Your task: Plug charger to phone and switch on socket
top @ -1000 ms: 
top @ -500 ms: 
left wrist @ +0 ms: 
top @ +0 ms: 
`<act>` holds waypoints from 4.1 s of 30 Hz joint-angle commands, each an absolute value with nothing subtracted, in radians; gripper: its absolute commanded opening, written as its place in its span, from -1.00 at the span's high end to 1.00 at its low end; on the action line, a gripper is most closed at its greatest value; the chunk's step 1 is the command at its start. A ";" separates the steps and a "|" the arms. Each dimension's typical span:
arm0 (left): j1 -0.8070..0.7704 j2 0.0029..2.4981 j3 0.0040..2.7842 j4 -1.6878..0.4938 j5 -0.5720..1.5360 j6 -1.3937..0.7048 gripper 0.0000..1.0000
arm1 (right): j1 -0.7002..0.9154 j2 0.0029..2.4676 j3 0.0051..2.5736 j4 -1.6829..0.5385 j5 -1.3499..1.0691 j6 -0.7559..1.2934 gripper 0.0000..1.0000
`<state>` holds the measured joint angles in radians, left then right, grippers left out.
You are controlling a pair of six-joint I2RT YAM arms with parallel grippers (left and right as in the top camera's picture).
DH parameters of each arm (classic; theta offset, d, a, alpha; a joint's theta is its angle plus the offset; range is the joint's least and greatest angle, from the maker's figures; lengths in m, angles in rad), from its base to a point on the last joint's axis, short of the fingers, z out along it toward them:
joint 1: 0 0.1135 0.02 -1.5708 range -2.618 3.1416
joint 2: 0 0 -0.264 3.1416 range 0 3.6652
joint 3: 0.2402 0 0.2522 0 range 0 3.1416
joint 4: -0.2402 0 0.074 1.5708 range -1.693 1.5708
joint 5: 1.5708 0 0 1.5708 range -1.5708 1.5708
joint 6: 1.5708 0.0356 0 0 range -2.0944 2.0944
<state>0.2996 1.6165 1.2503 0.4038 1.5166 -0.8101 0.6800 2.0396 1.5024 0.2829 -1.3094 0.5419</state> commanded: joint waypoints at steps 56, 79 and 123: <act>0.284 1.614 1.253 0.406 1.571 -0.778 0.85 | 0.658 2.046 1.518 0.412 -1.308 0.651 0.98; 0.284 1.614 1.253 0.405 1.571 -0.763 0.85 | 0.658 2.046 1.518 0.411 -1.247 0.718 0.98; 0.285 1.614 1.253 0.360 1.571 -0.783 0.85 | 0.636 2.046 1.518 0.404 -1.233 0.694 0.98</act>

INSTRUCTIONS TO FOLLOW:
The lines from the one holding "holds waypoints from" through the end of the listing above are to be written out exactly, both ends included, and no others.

EXERCISE SOLUTION:
`<act>` holds waypoints from 4.1 s of 30 Hz joint-angle commands, each an absolute value with nothing subtracted, in radians; gripper: its absolute commanded opening, written as its place in its span, from -1.00 at the span's high end to 1.00 at its low end; on the action line, a gripper is most closed at its greatest value; the chunk's step 1 is the command at its start. A ";" separates the steps and a "|" the arms. Each dimension's typical span:
arm0 (left): j1 -0.8070..0.7704 j2 0.0029..2.4981 j3 0.0040..2.7842 j4 -1.6878..0.4938 j5 -0.5720..1.5360 j6 -1.3937..0.7048 gripper 0.0000..1.0000
arm1 (right): j1 -0.7002..0.9154 j2 0.0029..2.4676 j3 0.0051..2.5736 j4 -1.6829..0.5385 j5 -1.3499..1.0691 j6 -0.7559..1.2934 gripper 0.0000..1.0000
`<state>` holds the measured joint angles in radians, left then right, grippers left out.
You are controlling a pair of six-joint I2RT YAM arms with parallel grippers (left and right as in the top camera's picture).
DH parameters of each arm (classic; theta offset, d, a, alpha; a joint's theta is its angle plus the offset; range is the joint's least and greatest angle, from the maker's figures; lengths in m, angles in rad), from its base to a point on the last joint's axis, short of the fingers, z out along it toward them:
joint 1: 0 0.1135 0.02 -1.5708 range -2.618 3.1416
joint 2: 0 0 -0.264 3.1416 range 0 3.6652
joint 3: 0.2402 0 0.2522 0 range 0 3.1416
joint 4: -0.2402 0 0.074 1.5708 range -1.693 1.5708
joint 5: 1.5708 0 0 1.5708 range -1.5708 1.5708
joint 6: 1.5708 0.0356 0 0 range -2.0944 2.0944
<state>0.2996 1.6165 1.2503 0.4038 1.5166 -0.8101 0.6800 2.0396 1.5024 0.2829 -1.3094 0.5419</state> commanded: joint waypoints at steps 56, 79 and 123: <act>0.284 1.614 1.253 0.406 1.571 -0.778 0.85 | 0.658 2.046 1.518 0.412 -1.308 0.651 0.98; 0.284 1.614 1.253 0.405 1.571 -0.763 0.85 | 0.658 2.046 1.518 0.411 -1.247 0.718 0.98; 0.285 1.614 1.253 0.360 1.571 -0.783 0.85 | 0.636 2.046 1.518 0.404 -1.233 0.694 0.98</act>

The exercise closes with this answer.